BEGIN

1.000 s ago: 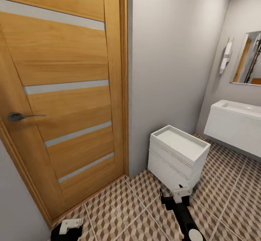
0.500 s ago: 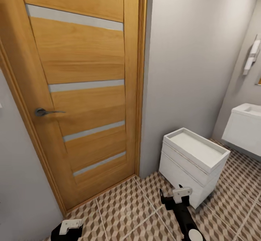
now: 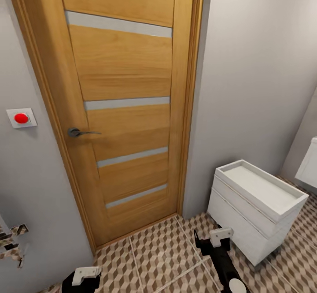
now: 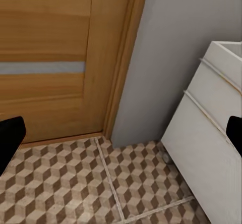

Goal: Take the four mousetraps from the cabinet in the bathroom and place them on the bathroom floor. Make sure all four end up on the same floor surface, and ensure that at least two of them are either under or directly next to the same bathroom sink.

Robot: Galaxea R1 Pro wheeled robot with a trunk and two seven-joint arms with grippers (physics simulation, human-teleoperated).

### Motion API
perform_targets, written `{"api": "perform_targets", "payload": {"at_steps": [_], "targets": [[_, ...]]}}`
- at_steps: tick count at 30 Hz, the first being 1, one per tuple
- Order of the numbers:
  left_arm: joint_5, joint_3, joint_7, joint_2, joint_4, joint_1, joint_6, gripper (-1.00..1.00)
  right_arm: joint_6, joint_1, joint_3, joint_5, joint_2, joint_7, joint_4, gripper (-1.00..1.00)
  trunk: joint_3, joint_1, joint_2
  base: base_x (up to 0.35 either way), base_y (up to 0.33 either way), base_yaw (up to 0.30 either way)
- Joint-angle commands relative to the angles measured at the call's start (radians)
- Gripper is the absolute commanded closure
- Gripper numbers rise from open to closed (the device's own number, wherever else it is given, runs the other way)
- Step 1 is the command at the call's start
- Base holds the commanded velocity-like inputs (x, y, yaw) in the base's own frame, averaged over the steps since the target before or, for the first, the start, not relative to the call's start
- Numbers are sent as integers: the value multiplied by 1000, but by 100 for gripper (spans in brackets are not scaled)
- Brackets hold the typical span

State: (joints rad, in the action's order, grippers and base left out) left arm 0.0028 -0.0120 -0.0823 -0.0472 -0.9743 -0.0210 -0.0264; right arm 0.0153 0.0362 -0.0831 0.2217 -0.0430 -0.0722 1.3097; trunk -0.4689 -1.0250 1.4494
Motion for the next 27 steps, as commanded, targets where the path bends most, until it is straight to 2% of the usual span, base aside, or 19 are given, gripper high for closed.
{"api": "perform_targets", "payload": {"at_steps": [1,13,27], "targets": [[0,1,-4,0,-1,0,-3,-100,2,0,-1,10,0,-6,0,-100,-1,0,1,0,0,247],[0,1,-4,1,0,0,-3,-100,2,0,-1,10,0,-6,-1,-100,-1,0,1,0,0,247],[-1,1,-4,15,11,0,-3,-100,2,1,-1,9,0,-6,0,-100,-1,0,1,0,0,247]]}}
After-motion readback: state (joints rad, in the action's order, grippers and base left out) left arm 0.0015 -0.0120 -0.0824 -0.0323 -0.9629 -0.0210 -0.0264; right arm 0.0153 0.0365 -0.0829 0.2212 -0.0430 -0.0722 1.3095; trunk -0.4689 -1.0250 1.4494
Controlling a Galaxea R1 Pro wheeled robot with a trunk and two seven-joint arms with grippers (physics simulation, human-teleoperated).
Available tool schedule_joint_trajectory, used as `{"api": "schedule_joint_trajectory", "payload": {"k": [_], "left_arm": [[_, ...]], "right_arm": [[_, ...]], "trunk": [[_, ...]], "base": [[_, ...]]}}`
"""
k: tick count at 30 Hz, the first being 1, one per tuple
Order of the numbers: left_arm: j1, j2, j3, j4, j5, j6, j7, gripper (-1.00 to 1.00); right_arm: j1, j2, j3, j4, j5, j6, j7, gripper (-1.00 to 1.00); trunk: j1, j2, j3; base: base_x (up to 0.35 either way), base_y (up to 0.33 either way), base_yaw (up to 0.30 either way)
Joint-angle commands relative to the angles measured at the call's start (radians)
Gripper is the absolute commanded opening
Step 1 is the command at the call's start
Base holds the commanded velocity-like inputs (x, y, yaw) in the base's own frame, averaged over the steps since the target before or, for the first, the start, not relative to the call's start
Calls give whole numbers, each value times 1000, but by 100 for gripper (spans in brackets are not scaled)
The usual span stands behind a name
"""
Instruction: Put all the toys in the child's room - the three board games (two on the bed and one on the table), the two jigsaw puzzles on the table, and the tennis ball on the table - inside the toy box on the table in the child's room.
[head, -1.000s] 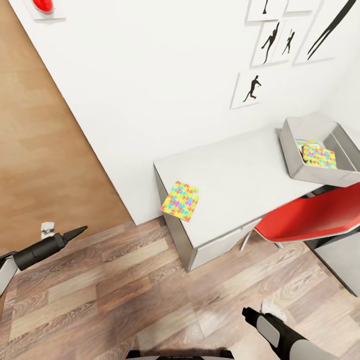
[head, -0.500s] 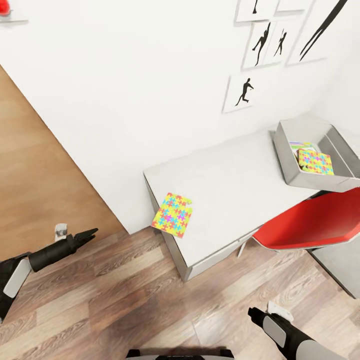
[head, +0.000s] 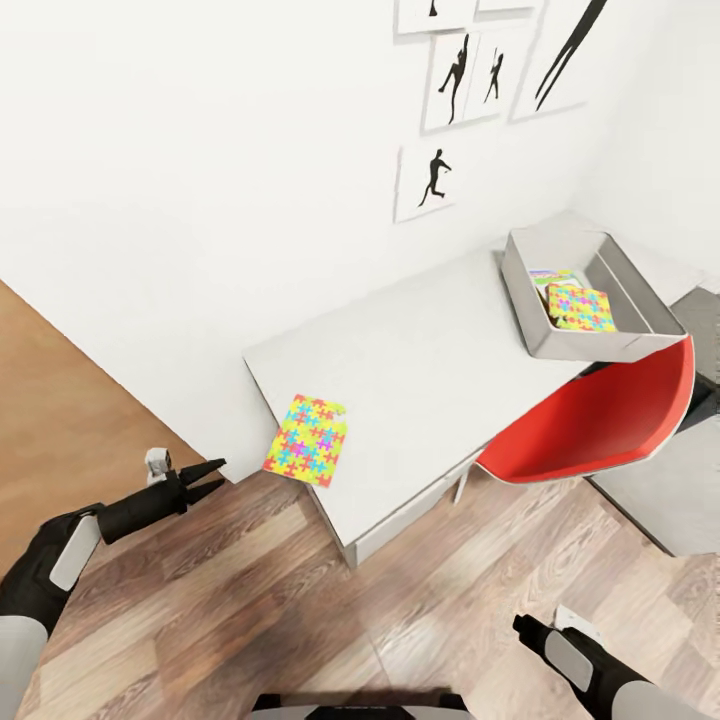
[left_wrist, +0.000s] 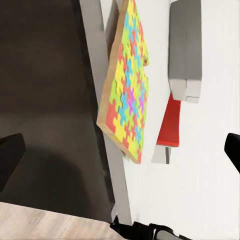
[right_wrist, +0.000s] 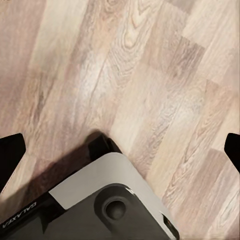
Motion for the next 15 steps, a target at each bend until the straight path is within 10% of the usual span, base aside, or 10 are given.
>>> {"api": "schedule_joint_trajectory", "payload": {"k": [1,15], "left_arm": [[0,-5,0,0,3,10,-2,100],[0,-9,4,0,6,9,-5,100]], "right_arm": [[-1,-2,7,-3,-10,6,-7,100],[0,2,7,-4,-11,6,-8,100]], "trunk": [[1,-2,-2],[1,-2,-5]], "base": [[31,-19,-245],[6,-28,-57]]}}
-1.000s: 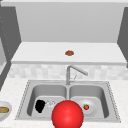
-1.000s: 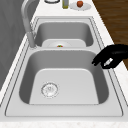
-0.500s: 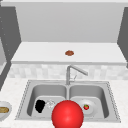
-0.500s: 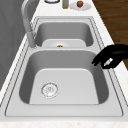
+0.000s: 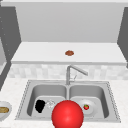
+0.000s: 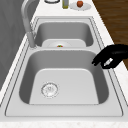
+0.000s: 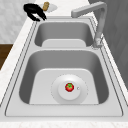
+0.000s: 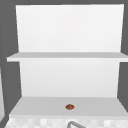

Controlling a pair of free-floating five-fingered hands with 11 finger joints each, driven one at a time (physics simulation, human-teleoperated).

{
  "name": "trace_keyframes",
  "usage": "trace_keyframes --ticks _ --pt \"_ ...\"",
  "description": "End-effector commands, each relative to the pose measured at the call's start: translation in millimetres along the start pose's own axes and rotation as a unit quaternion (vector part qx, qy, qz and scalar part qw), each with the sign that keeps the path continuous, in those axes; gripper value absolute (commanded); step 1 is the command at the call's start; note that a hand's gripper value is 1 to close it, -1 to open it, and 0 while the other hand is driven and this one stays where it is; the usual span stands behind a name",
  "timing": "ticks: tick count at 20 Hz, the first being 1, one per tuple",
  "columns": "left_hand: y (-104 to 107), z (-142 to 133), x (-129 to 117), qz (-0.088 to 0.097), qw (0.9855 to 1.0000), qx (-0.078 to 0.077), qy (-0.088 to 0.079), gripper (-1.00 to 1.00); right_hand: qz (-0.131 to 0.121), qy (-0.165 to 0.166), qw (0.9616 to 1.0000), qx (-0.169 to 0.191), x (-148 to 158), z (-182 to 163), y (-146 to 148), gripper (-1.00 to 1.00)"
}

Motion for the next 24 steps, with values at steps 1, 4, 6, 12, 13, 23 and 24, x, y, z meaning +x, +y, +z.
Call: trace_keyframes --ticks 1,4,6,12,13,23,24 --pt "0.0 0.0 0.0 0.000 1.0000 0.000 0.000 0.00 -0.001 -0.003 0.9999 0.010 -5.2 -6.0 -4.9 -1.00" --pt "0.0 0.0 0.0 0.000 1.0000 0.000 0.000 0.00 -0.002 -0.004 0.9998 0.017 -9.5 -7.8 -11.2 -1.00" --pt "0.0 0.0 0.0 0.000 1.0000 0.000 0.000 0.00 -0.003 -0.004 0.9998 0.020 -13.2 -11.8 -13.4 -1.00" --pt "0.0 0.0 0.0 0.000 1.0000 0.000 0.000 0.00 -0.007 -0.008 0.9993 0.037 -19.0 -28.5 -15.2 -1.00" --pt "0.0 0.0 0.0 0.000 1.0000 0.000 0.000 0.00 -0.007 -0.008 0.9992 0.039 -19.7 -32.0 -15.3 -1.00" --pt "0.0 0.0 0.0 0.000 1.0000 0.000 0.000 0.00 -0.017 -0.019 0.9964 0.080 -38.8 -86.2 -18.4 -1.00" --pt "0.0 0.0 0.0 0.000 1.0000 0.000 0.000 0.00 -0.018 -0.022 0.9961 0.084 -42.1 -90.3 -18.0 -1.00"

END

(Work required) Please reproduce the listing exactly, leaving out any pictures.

(The completed task)
1.000 s ago: 
0.500 s ago: 
now: 
now: 

Goal: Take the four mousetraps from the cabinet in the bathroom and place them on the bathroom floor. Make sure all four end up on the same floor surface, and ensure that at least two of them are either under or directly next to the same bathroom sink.

Robot: Galaxea R1 Pro wheeled robot with a trunk and two seven-joint arms with grippers (physics simulation, human-teleoperated).

### Motion API
perform_targets, written `{"api": "perform_targets", "payload": {"at_steps": [_], "targets": [[_, ...]]}}`
- at_steps: tick count at 30 Hz, the first being 1, one per tuple
- Order of the numbers:
  left_arm: joint_5, joint_3, joint_7, joint_2, joint_4, joint_1, joint_6, gripper (-1.00..1.00)
  right_arm: joint_6, joint_1, joint_3, joint_5, joint_2, joint_7, joint_4, gripper (-1.00..1.00)
  trunk: joint_3, joint_1, joint_2
  base: base_x (up to 0.35 either way), base_y (up to 0.33 either way), base_yaw (up to 0.30 either way)
- Joint-angle commands relative to the angles measured at the call's start (radians)
- Gripper is the absolute commanded closure
- Gripper numbers rise from open to closed (the device's own number, wherever else it is given, runs the other way)
- Step 1 is the command at the call's start
- Base holds the commanded velocity-like inputs (x, y, yaw) in the base's own frame, averaged over the steps since the target before or, for the first, the start, not relative to the call's start
- Numbers are sent as integers: the value multiplied by 1000, but by 100 for gripper (spans in brackets are not scaled)
- Brackets hold the typical span

State: (joints rad, in the action's order, grippers and base left out) left arm 0.0028 -0.0120 -0.0823 -0.0472 -0.9743 -0.0210 -0.0264; right arm 0.0153 0.0362 -0.0831 0.2217 -0.0430 -0.0722 1.3097; trunk -0.4689 -1.0250 1.4494
Motion for the next 27 steps, as commanded, targets where the path bends most, until it is straight to 2% of the usual span, base aside, or 19 are given, gripper high for closed.
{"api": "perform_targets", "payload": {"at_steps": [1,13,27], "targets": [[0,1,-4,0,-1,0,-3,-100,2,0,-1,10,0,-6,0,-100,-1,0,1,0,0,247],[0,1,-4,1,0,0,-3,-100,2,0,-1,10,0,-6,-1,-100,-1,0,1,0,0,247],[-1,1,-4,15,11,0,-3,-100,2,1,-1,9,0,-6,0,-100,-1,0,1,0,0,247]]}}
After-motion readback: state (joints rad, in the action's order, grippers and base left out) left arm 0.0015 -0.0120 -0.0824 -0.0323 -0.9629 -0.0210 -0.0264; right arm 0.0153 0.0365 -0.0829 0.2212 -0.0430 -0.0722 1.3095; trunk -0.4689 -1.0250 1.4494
Controlling a Galaxea R1 Pro wheeled robot with a trunk and two seven-joint arms with grippers (physics simulation, human-teleoperated).
Available tool schedule_joint_trajectory, used as `{"api": "schedule_joint_trajectory", "payload": {"k": [_], "left_arm": [[_, ...]], "right_arm": [[_, ...]], "trunk": [[_, ...]], "base": [[_, ...]]}}`
"""
k: tick count at 30 Hz, the first being 1, one per tuple
Order of the numbers: left_arm: j1, j2, j3, j4, j5, j6, j7, gripper (-1.00 to 1.00); right_arm: j1, j2, j3, j4, j5, j6, j7, gripper (-1.00 to 1.00); trunk: j1, j2, j3; base: base_x (up to 0.35 either way), base_y (up to 0.33 either way), base_yaw (up to 0.30 either way)
Joint-angle commands relative to the angles measured at the call's start (radians)
Gripper is the absolute commanded opening
Step 1 is the command at the call's start
Base holds the commanded velocity-like inputs (x, y, yaw) in the base's own frame, averaged over the steps since the target before or, for the first, the start, not relative to the call's start
Calls give whole numbers, each value times 1000, but by 100 for gripper (spans in brackets are not scaled)
The usual span stands behind a name
"""
Instruction: Put all the toys in the child's room - the three board games (two on the bed and one on the table), the two jigsaw puzzles on the table, and the tennis ball on the table - inside the toy box on the table in the child's room.
[head, -1.000s] 
[head, -0.500s] 
[head, +0.000s] 
[left_wrist, +0.000s] 
[right_wrist, +0.000s] 
Motion for the next 15 steps, a target at each bend until the straight path is within 10% of the usual span, base aside, or 10 are given.
>>> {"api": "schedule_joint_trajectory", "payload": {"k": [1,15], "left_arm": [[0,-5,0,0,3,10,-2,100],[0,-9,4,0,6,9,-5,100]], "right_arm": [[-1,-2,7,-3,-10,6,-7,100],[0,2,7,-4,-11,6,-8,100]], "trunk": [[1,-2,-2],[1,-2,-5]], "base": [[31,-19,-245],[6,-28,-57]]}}
-1.000s: 
-1.000s: 
-0.500s: 
-0.500s: 
+0.000s: 
+0.000s: 
+0.000s: 
+0.000s: 

Controlling a pair of free-floating five-fingered hands with 11 finger joints each, driven one at a time (physics simulation, human-teleoperated).

{
  "name": "trace_keyframes",
  "usage": "trace_keyframes --ticks _ --pt \"_ ...\"",
  "description": "End-effector commands, each relative to the pose measured at the call's start: translation in millimetres along the start pose's own axes and rotation as a unit quaternion (vector part qx, qy, qz and scalar part qw), each with the sign that keeps the path continuous, in those axes; gripper value absolute (commanded); step 1 is the command at the call's start; note that a hand's gripper value is 1 to close it, -1 to open it, and 0 while the other hand is driven and this one stays where it is; the usual span stands behind a name",
  "timing": "ticks: tick count at 20 Hz, the first being 1, one per tuple",
  "columns": "left_hand: y (-104 to 107), z (-142 to 133), x (-129 to 117), qz (-0.088 to 0.097), qw (0.9855 to 1.0000), qx (-0.078 to 0.077), qy (-0.088 to 0.079), gripper (-1.00 to 1.00); right_hand: qz (-0.131 to 0.121), qy (-0.165 to 0.166), qw (0.9616 to 1.0000), qx (-0.169 to 0.191), x (-148 to 158), z (-182 to 163), y (-146 to 148), gripper (-1.00 to 1.00)"
}

Motion for the next 24 steps, with values at steps 1, 4, 6, 12, 13, 23 and 24, x, y, z meaning +x, +y, +z.
Call: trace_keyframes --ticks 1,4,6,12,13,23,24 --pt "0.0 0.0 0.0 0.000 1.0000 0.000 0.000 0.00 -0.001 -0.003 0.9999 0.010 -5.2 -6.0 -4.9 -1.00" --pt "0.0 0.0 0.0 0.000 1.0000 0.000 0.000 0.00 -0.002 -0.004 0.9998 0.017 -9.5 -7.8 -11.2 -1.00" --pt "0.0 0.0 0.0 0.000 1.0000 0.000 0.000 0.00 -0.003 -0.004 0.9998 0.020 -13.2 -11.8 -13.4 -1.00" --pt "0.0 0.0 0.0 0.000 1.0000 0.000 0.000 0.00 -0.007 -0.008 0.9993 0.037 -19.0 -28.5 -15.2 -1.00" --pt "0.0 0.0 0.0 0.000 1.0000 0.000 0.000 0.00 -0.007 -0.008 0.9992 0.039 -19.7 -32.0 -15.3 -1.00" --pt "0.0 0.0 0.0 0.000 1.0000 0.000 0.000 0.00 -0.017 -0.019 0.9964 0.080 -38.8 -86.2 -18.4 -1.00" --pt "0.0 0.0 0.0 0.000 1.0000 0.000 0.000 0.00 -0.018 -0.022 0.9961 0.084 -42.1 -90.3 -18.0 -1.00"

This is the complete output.